Solutions to protect an artist’s market and their fair share of profit can also be more strategic than they are legal or technological. The year 2022 showed that this can include partnering with auction houses directly. A project by Sotheby’s called ‘Artist’s Choice’ aims to incite direct primary market consignments from artists and their galleries by offering to donate 15 per cent of the hammer price to a charity of the artist’s choosing (7.5 per cent is taken from the hammer price and matched by Sotheby’s out of its buyer’s premium).46 Simon de Pury recently organised online auctions featuring work consigned directly by artists and their galleries, designed to allow artists and galleries to reap the benefit of the boom by taking the full hammer price, which they choose how to split.47
Some galleries succeed in launching new talent onto the market without inspiring uncontrollable waves of speculation. Those galleries work closely with the artists they represent so as to not only introduce their work to the market but also to inspire buyers to buy into their creative practice. Galleries that help clients feel like patrons more than buyers undeniably inspire a commitment to the health of an artist’s market that can successfully challenge the accusation that art and capitalism are incompatible. It would, of course, be unhelpful to generalise collectors as an ironic threat to an artist’s success. Many collectors are excellent patrons and are alive to their responsibilities towards the artists whose work they collect. In an act of self-regulation and as a gesture of accountability, earlier in 2022 a group of collectors proposed a ‘Code of Conduct for Contemporary Art Collectors’.48 Although it received mixed reviews and was not widely adopted,49 the Code is proof that some collectors responsible for the roaring demand for an artist’s work do not have to be a threat to an artist’s market.

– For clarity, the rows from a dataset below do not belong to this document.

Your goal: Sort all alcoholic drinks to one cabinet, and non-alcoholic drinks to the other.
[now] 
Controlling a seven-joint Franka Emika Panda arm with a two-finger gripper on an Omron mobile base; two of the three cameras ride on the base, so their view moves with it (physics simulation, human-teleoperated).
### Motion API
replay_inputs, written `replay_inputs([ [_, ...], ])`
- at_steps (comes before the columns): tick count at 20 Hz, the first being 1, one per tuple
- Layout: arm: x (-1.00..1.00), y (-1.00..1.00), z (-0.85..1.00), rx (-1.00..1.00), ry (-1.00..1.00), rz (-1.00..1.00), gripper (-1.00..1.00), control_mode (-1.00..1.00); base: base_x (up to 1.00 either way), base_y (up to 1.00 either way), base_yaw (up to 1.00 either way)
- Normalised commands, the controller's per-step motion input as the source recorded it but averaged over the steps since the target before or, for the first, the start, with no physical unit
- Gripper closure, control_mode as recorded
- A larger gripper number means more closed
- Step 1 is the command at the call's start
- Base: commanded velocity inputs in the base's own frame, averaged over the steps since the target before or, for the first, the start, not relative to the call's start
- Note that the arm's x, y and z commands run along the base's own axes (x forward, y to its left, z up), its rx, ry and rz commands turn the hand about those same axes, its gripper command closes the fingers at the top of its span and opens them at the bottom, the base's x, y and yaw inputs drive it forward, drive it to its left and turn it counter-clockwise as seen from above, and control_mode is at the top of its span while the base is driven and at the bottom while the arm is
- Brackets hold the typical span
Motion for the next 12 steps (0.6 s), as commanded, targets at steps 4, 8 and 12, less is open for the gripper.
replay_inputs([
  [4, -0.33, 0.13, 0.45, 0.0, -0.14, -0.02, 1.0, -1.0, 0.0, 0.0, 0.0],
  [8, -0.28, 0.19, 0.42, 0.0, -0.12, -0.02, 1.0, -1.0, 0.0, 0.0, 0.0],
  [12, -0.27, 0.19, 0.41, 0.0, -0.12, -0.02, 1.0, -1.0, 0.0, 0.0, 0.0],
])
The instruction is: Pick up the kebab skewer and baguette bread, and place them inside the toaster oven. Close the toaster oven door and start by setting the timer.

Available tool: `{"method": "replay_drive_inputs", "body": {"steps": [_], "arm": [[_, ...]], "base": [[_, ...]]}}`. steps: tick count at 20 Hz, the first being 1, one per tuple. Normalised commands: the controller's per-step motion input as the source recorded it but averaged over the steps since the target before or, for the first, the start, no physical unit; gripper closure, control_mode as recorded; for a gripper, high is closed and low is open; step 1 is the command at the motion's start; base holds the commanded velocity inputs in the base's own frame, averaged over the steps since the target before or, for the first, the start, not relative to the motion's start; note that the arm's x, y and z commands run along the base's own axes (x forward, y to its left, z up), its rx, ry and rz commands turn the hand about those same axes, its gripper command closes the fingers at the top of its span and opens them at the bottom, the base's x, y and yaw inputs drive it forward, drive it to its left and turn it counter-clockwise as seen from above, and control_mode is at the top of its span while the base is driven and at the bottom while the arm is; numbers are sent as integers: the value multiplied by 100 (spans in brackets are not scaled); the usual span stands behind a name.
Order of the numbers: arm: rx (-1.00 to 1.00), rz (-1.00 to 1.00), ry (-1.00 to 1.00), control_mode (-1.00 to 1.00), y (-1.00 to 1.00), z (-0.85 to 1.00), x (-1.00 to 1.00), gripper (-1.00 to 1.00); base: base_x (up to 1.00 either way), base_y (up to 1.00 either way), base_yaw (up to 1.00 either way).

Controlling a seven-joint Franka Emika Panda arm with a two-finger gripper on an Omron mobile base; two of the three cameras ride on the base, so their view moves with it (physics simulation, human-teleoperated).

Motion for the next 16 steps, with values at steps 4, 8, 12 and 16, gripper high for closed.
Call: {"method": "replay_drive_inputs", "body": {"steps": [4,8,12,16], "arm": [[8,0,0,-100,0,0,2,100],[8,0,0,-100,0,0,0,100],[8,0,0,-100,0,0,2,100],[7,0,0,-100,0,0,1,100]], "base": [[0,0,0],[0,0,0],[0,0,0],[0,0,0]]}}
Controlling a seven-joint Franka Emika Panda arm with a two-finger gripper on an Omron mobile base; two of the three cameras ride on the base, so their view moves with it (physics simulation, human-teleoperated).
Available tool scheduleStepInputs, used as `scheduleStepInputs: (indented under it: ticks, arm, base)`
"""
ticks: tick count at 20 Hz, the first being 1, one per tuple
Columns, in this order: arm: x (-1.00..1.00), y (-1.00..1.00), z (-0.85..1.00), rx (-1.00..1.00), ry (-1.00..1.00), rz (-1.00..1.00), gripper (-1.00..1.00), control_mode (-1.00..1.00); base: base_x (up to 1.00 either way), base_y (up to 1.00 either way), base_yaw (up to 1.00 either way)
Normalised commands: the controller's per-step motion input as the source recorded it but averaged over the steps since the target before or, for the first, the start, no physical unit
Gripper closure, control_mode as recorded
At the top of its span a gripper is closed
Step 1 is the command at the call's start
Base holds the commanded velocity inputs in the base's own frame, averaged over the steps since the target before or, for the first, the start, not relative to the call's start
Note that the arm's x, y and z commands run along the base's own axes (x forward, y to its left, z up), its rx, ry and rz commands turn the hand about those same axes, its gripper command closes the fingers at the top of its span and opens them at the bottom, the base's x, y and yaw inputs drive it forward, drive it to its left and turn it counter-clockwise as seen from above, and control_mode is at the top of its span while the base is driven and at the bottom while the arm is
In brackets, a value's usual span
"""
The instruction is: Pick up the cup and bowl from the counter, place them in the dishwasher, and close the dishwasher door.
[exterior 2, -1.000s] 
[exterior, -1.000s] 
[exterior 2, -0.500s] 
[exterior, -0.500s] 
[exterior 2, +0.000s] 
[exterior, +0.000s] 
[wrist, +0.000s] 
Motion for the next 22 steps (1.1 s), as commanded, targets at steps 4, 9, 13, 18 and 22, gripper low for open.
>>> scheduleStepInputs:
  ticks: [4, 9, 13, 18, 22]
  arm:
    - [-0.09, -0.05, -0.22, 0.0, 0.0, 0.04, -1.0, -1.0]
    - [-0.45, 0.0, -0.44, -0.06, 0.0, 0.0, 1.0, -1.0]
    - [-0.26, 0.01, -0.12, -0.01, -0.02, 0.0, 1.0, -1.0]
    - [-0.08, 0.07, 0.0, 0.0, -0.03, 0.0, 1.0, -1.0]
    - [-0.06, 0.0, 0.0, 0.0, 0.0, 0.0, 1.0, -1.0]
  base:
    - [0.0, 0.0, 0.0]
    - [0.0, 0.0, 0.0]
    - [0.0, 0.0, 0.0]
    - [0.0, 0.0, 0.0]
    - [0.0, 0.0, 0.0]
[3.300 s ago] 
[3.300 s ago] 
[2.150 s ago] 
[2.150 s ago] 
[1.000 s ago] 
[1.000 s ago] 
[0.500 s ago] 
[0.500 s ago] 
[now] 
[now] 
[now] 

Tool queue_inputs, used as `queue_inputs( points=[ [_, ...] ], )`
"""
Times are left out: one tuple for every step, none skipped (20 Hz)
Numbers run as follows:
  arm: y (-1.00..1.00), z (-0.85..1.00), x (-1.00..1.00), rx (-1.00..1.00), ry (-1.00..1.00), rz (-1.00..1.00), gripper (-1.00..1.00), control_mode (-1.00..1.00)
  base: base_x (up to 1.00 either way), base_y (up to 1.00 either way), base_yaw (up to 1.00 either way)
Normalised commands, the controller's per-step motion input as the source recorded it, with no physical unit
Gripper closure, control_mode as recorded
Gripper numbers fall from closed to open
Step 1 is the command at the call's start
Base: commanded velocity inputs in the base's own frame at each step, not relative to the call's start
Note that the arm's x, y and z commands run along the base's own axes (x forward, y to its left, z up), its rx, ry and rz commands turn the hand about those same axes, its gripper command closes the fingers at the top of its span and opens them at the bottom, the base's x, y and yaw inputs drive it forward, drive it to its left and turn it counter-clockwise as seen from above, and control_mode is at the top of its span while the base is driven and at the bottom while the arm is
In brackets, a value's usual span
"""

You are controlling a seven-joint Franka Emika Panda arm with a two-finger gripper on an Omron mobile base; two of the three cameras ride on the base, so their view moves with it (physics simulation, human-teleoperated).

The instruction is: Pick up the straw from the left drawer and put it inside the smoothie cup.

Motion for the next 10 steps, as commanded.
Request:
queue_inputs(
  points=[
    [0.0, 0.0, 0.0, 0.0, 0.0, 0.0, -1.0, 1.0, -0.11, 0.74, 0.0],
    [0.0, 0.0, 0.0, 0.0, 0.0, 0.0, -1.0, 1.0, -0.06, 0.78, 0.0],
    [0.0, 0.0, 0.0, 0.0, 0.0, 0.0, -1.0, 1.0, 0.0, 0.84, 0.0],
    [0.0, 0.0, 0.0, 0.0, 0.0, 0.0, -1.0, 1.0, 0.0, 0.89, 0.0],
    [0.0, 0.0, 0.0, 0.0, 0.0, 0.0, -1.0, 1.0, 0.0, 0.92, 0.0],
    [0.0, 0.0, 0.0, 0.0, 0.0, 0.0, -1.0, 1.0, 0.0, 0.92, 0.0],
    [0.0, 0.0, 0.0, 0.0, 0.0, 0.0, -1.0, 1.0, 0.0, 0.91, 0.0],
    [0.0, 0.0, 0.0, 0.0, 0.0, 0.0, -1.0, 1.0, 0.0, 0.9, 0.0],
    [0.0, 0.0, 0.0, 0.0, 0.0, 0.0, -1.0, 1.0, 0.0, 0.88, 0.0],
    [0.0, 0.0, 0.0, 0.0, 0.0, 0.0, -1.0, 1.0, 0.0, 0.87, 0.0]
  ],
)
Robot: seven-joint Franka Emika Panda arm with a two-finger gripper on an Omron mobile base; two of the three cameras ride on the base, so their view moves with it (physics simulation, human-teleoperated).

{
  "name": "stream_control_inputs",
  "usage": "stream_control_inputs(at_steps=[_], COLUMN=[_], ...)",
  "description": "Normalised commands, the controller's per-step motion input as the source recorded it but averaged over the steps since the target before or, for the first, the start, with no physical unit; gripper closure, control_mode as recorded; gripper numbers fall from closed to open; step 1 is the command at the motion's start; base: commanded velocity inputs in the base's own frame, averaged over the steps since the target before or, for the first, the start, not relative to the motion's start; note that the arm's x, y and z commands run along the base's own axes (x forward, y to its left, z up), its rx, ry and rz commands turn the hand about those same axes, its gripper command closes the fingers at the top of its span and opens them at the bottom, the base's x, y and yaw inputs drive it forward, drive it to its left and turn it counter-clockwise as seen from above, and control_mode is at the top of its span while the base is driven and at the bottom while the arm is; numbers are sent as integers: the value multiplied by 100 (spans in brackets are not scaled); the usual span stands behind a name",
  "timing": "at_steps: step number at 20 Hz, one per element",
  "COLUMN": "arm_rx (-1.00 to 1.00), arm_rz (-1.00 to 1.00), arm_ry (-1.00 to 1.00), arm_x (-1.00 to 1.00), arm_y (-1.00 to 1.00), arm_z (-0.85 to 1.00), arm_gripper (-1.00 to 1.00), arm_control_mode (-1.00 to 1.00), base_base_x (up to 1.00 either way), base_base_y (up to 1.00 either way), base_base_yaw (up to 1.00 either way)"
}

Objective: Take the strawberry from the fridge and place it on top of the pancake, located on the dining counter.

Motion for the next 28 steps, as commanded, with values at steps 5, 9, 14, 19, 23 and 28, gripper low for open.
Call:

When it comes to fundamental questions about contemporary artistic practice, in 2022 the courts left us in suspense over cases inviting scrutiny of the creative processes of artists seen as ‘provocateurs’. Two landmark cases invited the courts, yet again, to ponder the popular trope that good artists borrow, but great artists steal. A case pitting the Andy Warhol Foundation for the Visual Arts, Inc against the photographer Lynn Goldsmith centres on the scrutiny of appropriation art, a creative process defined by the legal and ethical issues it raises.50 Recent years have shown that the judgments, both legal and societal, imposed upon appropriation artists are often formed in isolation of an understanding of the conceptual foundations of appropriation art. Lawsuits brought against artists such as Jeff Koons and Richard Prince over the past two decades have informed the stigmatisation of appropriation art as theft. Although the court in Blanch v. Koons51 tentatively took steps in the right direction of deciphering the conceptual basis for appropriation art, Bauret v. Koons52 and Cariou v. Prince53 evidence the courts’ struggle to interpret appropriation, largely due to a focus on the aesthetic characteristics of works of art to the detriment of appropriation art’s important conceptual foundations. After decades of trials with inconsistent outcomes, the opportunity for the US Supreme Court to set a precedent that reconciles legal frameworks with the intricacies of artistic practice is not lost on artists and art lawyers.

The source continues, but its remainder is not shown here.